Optimizing doping parameters of target to enhance direct-drive implosion

TL;DR

This paper presents an optimization procedure using particle swarm optimization to determine doping parameters in target materials, enhancing direct-drive implosion performance while reducing hydrodynamic instability risks in inertial confinement fusion.

Contribution

The study introduces a novel optimization framework combining 1D simulations and high-dimensional evaluations for doping parameters in inertial confinement fusion targets.

Findings

Doping with Si or Cl mitigates instability during acceleration.

The optimization maintains peak areal density with minimal degradation.

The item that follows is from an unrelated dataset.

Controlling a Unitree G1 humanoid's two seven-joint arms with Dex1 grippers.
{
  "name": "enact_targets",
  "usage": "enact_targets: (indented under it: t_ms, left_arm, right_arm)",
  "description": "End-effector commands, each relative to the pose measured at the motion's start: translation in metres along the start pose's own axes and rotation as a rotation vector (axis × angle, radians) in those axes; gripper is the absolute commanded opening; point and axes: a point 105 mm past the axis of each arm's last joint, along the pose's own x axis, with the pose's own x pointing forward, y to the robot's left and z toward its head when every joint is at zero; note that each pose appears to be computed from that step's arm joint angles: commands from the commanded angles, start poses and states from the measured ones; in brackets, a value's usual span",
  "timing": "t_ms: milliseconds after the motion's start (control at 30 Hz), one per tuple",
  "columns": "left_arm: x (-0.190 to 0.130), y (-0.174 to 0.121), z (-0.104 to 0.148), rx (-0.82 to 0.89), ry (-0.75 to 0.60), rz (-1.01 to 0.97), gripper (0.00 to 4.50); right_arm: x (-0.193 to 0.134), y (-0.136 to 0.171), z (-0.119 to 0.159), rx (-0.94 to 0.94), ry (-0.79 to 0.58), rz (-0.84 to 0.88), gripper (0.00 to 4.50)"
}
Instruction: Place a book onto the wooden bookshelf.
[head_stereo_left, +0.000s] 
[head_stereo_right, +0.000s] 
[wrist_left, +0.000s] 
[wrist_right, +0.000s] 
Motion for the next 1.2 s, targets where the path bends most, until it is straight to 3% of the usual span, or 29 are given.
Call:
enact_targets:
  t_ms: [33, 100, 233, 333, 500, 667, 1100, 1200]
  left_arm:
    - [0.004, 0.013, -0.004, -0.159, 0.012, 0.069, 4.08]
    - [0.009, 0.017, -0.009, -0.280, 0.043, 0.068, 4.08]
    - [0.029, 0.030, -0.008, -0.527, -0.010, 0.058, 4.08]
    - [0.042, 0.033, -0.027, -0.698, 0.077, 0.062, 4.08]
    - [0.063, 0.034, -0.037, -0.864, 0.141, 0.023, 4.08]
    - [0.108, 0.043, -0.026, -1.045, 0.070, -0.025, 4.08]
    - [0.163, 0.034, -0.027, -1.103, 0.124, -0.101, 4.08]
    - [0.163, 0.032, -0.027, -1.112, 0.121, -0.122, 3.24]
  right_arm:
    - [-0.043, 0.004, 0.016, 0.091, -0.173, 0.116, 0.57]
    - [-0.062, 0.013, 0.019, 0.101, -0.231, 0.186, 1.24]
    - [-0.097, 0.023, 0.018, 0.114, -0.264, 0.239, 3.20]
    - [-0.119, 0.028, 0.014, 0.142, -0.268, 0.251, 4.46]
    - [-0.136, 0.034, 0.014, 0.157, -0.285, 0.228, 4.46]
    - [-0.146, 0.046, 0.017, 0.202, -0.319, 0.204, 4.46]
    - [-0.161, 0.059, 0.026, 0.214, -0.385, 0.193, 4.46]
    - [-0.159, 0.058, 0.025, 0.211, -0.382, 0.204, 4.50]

Results from 1D and 2D simulations are consistent, validating the method.

Abstract

Direct-drive is an important approach to achieving the ignition of inertial confinement fusion. To enhance implosion performance while keeping the risk of hydrodynamic instability at a low level, we have designed a procedure to optimize the parameters of the target doped with mid- or high-$Z$ atoms. In the procedure, a one-dimensional implosion can be automatically simulated, while its implosion performance and high-dimensional instability are integrally evaluated at the same time. To find the optimal doping parameters, the procedure is performed in the framework of global optimization algorithm, where we have used the particle swarm optimization in the current work. In the optimization, the opacity of mixture materials is quickly obtained by using an interpolation method, showing only a slight difference from the data of TOPS, which is an online doping program of Los Alamos National Laboratory. To test the procedure, optimization has been carried out for the CH ablator in the double cone ignition scheme [Phil. Trans. R. Soc. A. 378.2184 (2020)] by doping with Si and Cl. Both one- and two-dimensional simulations show that doping with either Si or Cl can efficiently mitigate the instability during the acceleration phase and does not result in significant degradation of the peak areal density. The results from one- and two-dimensional simulations qualitatively match with each other, demonstrating the validity of our optimization procedure.